**TASK OBJECTIVE:** Please give the number of lines in the records below where the word "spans" occurs, and nothing else.

** DATA TO PROCESS follows **

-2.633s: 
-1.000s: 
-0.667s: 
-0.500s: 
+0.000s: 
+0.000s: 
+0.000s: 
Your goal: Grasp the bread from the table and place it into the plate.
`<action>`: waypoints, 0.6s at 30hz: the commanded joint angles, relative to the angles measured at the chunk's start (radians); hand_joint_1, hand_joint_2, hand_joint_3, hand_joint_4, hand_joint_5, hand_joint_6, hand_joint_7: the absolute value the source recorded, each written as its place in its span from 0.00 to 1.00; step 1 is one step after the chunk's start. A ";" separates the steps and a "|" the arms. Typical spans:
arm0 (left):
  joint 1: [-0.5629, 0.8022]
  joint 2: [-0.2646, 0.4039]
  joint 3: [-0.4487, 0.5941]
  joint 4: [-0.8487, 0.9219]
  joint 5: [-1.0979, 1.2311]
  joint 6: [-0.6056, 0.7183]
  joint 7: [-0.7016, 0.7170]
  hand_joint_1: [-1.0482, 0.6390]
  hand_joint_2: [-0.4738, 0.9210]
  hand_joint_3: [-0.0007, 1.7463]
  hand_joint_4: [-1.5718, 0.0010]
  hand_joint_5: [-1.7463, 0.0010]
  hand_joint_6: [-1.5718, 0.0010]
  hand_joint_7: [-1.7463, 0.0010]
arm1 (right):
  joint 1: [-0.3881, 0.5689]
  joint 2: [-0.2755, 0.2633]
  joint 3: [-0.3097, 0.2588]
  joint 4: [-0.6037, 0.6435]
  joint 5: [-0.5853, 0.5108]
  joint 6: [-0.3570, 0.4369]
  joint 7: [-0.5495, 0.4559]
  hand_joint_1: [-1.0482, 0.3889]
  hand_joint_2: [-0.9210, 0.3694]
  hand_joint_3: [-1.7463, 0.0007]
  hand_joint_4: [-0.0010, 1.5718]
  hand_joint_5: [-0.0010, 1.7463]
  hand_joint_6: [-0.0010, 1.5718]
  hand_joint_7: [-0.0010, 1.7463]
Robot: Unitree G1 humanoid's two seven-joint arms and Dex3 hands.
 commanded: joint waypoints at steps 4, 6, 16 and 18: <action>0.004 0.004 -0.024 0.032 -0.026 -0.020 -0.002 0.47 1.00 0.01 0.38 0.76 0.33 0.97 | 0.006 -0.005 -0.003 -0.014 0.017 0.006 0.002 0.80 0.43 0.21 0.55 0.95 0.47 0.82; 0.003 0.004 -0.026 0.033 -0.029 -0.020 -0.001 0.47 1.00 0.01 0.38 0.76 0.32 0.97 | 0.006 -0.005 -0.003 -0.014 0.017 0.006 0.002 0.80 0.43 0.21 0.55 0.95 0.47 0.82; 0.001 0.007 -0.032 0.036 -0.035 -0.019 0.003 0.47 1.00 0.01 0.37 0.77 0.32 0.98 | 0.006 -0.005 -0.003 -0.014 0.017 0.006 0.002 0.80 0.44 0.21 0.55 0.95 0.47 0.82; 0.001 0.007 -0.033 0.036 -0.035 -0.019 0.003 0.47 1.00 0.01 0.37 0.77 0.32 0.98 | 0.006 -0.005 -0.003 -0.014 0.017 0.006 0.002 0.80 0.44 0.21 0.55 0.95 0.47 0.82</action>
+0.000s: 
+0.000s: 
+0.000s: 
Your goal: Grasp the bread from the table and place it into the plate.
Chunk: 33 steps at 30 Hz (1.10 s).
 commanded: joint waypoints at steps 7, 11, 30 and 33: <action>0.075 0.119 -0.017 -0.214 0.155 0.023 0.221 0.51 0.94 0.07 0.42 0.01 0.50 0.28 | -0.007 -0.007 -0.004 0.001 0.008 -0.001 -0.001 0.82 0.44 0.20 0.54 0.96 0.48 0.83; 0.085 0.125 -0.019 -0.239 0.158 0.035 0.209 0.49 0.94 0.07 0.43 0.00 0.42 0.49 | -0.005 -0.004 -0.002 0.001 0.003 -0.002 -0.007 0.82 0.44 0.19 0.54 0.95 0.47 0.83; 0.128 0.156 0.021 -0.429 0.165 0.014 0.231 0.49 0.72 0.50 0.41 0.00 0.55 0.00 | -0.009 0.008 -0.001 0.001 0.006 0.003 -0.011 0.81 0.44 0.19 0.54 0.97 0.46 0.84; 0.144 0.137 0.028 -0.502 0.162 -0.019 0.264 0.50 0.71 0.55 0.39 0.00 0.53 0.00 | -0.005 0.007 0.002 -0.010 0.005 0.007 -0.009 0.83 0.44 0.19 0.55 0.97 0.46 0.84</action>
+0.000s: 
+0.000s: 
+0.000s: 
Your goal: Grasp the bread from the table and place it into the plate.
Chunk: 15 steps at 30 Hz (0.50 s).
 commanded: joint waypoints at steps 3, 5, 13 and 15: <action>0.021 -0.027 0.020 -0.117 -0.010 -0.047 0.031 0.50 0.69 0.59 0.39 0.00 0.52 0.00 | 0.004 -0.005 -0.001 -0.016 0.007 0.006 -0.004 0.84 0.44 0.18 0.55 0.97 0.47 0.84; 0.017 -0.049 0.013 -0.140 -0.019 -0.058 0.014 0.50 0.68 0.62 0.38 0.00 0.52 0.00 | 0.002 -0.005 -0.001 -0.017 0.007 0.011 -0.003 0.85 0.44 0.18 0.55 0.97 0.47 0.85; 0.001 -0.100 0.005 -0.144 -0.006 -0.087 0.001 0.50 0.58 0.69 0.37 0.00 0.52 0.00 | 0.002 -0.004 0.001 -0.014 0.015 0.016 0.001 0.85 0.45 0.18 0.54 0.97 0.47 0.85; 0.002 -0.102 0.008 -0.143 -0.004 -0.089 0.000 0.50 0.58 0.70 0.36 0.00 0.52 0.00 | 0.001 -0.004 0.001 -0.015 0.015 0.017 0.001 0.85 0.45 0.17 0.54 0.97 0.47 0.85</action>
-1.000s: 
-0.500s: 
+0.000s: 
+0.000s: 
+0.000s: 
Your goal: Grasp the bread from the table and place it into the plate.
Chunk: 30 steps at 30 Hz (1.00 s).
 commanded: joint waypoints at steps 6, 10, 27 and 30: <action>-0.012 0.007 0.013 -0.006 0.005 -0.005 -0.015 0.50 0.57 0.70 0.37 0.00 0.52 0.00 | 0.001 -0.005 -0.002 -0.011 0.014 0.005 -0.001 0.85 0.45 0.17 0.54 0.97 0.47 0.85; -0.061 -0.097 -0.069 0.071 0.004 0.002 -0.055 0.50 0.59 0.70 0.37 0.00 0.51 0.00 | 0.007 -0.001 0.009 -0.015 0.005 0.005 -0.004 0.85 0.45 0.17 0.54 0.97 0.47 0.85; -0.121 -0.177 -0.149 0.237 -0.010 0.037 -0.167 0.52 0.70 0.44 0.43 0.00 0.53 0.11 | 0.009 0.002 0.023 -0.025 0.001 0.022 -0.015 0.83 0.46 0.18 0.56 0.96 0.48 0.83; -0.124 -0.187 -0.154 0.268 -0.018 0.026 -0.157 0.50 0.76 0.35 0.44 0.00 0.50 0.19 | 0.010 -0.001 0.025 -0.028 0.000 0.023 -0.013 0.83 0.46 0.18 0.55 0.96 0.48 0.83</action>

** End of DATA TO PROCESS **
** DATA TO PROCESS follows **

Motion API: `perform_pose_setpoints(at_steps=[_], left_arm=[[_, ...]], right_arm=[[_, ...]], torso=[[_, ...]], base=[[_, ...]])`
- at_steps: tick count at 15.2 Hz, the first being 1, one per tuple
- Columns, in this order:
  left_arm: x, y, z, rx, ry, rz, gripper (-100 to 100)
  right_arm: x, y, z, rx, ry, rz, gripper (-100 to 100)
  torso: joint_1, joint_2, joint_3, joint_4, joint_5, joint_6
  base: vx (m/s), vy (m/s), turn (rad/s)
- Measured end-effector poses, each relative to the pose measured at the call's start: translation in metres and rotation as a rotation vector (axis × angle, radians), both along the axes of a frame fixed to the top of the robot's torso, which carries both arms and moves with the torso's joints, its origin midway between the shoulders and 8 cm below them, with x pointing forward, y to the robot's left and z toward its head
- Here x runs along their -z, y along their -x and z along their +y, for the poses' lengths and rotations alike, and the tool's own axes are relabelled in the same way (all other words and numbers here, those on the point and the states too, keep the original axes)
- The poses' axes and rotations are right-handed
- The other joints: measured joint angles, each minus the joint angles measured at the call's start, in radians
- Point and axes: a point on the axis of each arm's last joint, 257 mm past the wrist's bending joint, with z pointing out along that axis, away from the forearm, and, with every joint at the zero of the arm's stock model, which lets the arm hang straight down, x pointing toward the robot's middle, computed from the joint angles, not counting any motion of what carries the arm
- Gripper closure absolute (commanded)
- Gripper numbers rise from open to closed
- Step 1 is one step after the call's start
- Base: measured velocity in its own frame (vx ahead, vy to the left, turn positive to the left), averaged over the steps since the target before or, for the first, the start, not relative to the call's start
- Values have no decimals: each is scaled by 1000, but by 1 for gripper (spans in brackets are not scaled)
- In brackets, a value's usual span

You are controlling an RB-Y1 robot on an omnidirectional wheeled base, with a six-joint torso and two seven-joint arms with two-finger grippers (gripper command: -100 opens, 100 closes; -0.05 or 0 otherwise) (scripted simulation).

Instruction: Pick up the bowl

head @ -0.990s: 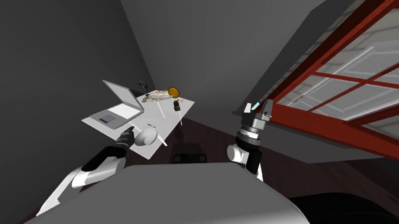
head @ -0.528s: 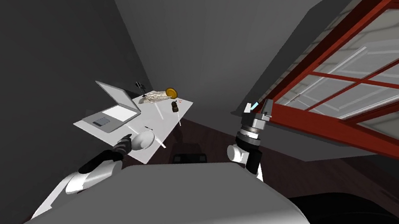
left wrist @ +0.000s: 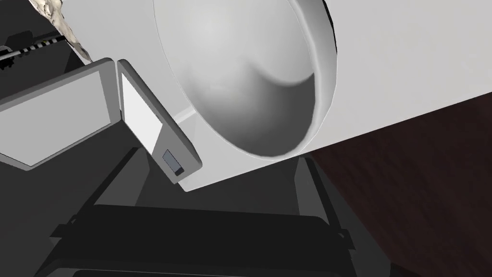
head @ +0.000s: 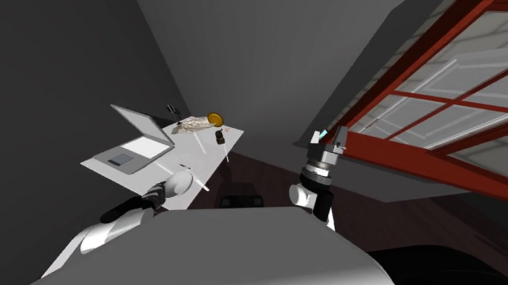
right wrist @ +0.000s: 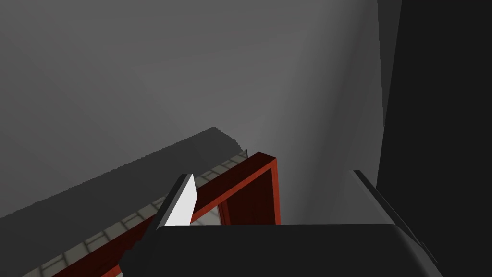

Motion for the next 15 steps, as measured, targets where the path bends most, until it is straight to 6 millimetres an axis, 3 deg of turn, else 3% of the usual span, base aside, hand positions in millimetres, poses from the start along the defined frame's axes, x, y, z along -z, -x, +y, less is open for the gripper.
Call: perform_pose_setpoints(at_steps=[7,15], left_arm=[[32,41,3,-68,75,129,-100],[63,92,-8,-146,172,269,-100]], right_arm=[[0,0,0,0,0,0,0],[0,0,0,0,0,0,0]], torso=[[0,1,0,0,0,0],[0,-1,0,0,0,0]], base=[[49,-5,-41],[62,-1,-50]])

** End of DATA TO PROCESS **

**EXERCISE RESULT:** 2